Work order: Transcribe the lines from the start of the data below through the line with "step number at", word for word and nothing more.
BEGIN Exercise material
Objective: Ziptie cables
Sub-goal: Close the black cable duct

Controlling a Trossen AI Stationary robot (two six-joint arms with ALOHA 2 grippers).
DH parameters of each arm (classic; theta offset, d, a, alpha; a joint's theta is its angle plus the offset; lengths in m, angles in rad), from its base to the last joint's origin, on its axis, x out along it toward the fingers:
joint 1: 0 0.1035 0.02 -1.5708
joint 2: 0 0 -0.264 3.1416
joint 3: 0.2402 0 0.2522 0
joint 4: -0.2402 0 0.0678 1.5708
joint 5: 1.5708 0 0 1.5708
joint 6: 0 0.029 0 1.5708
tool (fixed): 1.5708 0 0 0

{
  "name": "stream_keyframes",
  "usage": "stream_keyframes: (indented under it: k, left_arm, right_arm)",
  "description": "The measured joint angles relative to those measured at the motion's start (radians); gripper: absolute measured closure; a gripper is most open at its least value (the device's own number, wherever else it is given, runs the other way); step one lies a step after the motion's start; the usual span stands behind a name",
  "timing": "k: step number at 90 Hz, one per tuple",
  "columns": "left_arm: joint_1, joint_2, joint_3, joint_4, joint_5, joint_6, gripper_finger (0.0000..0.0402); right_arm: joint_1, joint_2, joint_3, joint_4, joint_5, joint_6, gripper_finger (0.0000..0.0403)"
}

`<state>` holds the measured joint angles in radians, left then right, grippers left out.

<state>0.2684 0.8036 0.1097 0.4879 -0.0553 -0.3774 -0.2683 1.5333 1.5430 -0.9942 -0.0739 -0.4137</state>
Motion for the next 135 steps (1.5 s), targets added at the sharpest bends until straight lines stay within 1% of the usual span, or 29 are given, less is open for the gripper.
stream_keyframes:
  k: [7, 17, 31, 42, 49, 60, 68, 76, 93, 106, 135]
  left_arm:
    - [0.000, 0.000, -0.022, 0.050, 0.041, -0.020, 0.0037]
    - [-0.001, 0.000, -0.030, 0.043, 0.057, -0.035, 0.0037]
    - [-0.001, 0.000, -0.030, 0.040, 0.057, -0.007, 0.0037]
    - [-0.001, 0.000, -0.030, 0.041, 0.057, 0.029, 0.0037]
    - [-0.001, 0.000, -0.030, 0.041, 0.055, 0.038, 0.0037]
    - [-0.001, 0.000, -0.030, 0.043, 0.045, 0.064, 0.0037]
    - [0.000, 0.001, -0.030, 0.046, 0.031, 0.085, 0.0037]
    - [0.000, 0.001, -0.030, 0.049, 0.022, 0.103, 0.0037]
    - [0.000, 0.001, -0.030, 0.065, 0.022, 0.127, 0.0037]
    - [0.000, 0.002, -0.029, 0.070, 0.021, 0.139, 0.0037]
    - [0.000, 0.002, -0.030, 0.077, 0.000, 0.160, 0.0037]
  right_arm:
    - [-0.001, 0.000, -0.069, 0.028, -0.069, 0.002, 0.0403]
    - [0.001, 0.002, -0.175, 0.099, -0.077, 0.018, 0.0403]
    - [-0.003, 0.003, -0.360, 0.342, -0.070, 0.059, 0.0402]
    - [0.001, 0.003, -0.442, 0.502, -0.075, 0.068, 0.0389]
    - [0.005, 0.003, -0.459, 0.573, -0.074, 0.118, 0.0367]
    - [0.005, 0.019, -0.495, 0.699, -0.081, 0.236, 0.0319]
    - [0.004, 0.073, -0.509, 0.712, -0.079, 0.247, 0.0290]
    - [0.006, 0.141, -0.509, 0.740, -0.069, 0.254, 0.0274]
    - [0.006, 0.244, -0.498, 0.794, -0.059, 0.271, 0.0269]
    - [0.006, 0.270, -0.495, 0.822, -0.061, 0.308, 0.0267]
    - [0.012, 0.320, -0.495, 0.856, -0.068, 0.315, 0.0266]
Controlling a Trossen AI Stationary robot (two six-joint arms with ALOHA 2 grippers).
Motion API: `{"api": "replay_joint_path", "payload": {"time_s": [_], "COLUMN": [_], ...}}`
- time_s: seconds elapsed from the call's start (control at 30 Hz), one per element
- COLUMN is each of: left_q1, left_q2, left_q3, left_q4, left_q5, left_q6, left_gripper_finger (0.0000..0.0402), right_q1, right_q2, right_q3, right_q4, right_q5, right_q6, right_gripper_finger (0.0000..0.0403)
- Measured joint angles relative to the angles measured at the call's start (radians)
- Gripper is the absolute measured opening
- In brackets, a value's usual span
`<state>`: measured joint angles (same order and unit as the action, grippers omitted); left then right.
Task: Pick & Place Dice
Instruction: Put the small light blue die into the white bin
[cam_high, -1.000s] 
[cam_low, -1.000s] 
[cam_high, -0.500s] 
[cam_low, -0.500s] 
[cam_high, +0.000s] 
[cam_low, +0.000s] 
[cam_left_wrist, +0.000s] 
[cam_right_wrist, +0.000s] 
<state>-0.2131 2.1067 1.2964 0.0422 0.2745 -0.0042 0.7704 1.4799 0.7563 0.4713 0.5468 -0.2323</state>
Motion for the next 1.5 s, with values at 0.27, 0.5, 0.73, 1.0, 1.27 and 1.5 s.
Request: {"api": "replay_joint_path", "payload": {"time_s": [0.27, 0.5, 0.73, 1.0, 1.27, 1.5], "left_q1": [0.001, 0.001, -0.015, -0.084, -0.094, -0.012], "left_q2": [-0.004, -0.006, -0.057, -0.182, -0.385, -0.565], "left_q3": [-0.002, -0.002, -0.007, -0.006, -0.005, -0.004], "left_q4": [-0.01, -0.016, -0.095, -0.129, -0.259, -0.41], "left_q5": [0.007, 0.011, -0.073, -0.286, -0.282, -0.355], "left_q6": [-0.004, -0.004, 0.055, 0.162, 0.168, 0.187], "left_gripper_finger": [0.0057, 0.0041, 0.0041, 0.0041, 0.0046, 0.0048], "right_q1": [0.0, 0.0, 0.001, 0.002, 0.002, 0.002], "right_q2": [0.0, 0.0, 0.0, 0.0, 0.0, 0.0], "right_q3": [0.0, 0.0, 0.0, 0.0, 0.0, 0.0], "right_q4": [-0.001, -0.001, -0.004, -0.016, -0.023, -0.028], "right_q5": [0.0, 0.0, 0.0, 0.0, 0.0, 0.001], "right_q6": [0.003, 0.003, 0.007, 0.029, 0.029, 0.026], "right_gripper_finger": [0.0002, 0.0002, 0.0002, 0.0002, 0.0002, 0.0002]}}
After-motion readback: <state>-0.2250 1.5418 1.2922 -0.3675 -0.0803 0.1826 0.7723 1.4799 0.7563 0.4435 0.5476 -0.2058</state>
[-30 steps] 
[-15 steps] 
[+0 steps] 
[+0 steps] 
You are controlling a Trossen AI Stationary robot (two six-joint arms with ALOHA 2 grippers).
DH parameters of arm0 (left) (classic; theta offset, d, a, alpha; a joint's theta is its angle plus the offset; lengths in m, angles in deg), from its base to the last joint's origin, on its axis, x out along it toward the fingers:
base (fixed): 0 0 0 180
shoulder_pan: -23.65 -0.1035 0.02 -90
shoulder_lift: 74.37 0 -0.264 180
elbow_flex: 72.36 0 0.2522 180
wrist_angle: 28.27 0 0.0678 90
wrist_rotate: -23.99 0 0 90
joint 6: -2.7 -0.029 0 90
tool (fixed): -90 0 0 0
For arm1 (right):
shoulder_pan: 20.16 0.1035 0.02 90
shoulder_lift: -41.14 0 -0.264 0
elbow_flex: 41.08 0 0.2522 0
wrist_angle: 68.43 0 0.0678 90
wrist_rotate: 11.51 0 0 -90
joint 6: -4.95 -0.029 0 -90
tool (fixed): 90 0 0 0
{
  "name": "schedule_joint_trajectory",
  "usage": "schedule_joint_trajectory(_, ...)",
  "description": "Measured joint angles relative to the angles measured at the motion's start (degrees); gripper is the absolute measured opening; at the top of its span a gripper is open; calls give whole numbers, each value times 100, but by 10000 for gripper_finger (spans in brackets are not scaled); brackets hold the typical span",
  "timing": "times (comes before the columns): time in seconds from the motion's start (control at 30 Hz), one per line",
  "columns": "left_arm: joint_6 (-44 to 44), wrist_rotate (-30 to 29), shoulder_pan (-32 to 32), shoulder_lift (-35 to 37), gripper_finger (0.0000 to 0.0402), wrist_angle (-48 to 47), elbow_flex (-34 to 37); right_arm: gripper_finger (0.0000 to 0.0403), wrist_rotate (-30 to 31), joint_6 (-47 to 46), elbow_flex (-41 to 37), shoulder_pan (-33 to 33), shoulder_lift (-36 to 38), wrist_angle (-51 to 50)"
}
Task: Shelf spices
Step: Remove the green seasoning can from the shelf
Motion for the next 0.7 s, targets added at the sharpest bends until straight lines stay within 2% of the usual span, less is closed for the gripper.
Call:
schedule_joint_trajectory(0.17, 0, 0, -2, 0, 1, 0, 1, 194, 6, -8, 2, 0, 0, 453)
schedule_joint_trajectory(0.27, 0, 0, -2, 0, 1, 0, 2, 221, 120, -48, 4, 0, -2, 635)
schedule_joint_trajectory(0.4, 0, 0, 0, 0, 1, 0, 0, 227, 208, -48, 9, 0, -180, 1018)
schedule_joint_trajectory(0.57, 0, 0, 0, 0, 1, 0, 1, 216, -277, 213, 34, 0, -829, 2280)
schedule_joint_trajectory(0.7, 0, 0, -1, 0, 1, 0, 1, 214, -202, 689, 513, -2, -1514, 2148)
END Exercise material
Response:
Objective: Ziptie cables
Sub-goal: Close the black cable duct

Controlling a Trossen AI Stationary robot (two six-joint arms with ALOHA 2 grippers).
DH parameters of each arm (classic; theta offset, d, a, alpha; a joint's theta is its angle plus the offset; lengths in m, angles in rad), from its base to the last joint's origin, on its axis, x out along it toward the fingers:
joint 1: 0 0.1035 0.02 -1.5708
joint 2: 0 0 -0.264 3.1416
joint 3: 0.2402 0 0.2522 0
joint 4: -0.2402 0 0.0678 1.5708
joint 5: 1.5708 0 0 1.5708
joint 6: 0 0.029 0 1.5708
tool (fixed): 1.5708 0 0 0

{
  "name": "stream_keyframes",
  "usage": "stream_keyframes: (indented under it: k, left_arm, right_arm)",
  "description": "The measured joint angles relative to those measured at the motion's start (radians); gripper: absolute measured closure; a gripper is most open at its least value (the device's own number, wherever else it is given, runs the other way); step one lies a step after the motion's start; the usual span stands behind a name",
  "timing": "k: step number at 90 Hz, one per tuple",

The exercise is finished and nothing remains.